Когда солнце за спиной уже клонилось к закату, лес поредел и расступился. Солдаты вышли к опушке и остановились. Дальше обзор закрывали то густой подлесок, то местами заросли малины, ежевики и боярышника. Спокойно было в лесу, если бы не запах застоявшегося дыма. Вот почему насторожились солдаты.
— Всем оставаться на месте, не курить и не разговаривать, пока не вернусь, — негромко сказал сержант Степанов и скрылся в кустах. Осторожно пробравшись сквозь заросли, он выглянул и осмотрелся. Лежавший позади лес оказался узкой, шириной с полкилометра полосой. По сторонам до самого горизонта простирались луга. Но далеко справа синели высокие трубы над заводскими строениями. А впереди, на плавно спускающемся склоне лежала полусожженная деревня. Изрытые огороды, ни одного деревца. Только кое-где торчали обгорелые пни. В стороне, совсем близко к опушке, возвышался уцелевший сортир, чуть пониже, среди обуглившихся бревен — одинокая печь и кирпичная труба — все, что осталось от дома. Через дорогу напротив — нетронутый дом сельсовета, о чем свидетельствовал выцветший щиток над входом. Перед ним дощатый стол и две скамейки по сторонам. А рядом сержант увидел похожий на корыто немецкий штабной «кубельваген» с запасным колесом на капоте. Солдат, развалившись на заднем сиденье и задрав ноги на дверцу, дремал. Другой складывал в ведро выкопанную в огороде картошку, старательно счищая землю с каждого клубня.

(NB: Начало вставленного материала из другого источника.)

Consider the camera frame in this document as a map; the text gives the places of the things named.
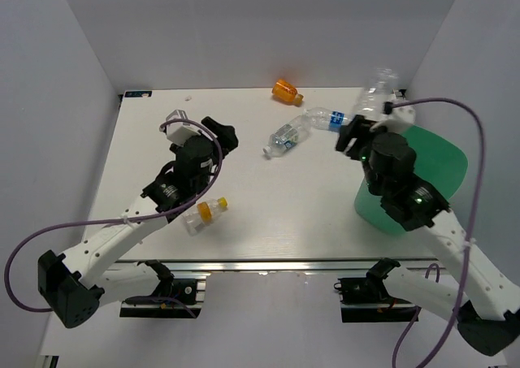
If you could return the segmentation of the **small bottle yellow cap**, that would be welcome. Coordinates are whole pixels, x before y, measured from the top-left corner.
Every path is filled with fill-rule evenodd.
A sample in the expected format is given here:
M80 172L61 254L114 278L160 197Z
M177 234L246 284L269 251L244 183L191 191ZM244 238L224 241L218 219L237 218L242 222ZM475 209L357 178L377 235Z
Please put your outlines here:
M214 223L223 212L228 210L225 197L201 201L182 214L188 233L194 236Z

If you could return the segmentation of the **large clear plastic bottle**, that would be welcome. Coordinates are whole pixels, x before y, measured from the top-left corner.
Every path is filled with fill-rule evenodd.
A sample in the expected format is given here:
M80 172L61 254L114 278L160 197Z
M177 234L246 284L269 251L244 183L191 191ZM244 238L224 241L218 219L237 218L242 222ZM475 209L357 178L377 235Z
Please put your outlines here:
M392 99L397 87L398 75L392 69L378 68L357 97L352 116L380 121L384 115L384 104Z

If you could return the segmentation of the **orange plastic bottle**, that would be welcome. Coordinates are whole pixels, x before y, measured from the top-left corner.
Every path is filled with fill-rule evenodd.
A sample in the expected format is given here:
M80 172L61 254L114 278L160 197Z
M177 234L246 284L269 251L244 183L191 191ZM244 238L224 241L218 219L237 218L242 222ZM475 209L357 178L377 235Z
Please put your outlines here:
M303 103L303 95L297 91L296 87L284 79L278 79L275 82L271 93L275 99L283 103L294 106L300 106Z

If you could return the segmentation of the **clear bottle green blue label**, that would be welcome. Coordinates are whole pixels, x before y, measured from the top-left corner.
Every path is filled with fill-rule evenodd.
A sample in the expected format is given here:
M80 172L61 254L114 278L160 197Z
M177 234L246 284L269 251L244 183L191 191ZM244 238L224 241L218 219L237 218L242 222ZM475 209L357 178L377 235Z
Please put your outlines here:
M310 120L299 115L272 133L262 151L267 158L282 157L310 136Z

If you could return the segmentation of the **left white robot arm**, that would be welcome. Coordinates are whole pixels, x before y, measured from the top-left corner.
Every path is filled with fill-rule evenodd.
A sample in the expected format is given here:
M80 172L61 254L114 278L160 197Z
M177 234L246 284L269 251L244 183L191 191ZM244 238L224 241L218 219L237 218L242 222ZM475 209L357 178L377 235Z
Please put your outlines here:
M173 303L175 276L158 260L145 260L118 271L111 266L147 236L166 227L215 181L223 159L239 145L231 125L205 117L199 130L174 143L174 160L122 213L61 254L49 250L38 260L38 290L66 328L90 319L114 301Z

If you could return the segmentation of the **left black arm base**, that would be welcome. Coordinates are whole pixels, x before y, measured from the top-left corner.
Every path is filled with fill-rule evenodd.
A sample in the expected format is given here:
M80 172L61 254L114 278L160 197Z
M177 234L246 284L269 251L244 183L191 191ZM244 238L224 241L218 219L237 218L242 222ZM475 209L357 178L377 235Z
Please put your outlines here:
M198 279L177 278L158 260L139 262L158 276L158 285L148 296L129 297L123 301L121 318L196 319L202 310Z

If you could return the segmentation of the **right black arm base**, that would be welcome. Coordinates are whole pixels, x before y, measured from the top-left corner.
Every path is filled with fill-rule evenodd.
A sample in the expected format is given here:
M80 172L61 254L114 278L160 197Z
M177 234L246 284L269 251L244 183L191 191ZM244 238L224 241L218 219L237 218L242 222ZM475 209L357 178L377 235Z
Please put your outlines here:
M342 323L406 323L414 320L416 306L392 297L383 281L401 264L383 258L373 265L363 277L344 277L334 283L340 295Z

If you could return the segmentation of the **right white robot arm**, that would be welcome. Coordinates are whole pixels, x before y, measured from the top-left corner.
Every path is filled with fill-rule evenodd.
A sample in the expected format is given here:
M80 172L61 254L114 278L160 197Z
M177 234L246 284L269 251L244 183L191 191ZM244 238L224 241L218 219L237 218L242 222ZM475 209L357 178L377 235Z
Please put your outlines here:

Из-за сельсовета высунулся тупорылый «штайер» с брезентовым верхом. Необычная тишина повисла над деревней. Даже птиц не слышно. Сохранилось несколько целых домов, но и там не заметны были признаки жизни. Зажатая крутыми берегами вилась узкая речка, метров 20 в ширину, не больше. Вдоль ближнего берега грунтовая дорога сворачивала на деревянный мост и уходила на восток, где примерно в двух километрах начинался лес. У въезда на мост стоял мотоцикл с пулеметом, поблескивали каски двух солдат.
— Ну, ребята, здесь нам при свете никак не пройти. Немцы прямо внизу. До них метров 50, а по сторонам пустошь, на километр все открыто. Придется подождать, пока немцы уснут. И сами отдохнем. Уйдем, как стемнеет. Огня не разводить, не курить и чтоб ни звука, понятно? — сказал Степанов и приложил палец к губам.
***
Вечерело.
Скрипнула дверь, немец, на ходу расстегивая брюки, перебежал улицу и скрылся в сортире. Прошло несколько минут, и он вернулся. Теперь уже не спешил. В окне засветился огонь, промелькнули тени. Дым из трубы поднимался все выше в безветренном воздухе. Затрещал, покинув свой пост, мотоцикл и остановился у сельсовета. Два солдата сменили часовых и, захватив с собой котелки и термос, укатили к мосту. Стемнело. Зажглась первая звезда. Негромко переговариваясь, вышли четверо солдат с котелками и офицер. У троих за спиной висели автоматы. На столе появился самовар и сковорода. Ветерок донес до опушки аромат жареной рыбы. Последний солдат вынес на ухвате и поставил на стол дымящийся деревенский чугунок, вернулся и появился на пороге с керосиновой лампой в правой руке и бутылкой в левой. Офицер сказал ему что-то, солдат снова вошел в дом и вернулся с автоматом. «Прямо, как на курорте, устроились гады. Было бы оружие — всех бы тут и положили» — подумал Степанов.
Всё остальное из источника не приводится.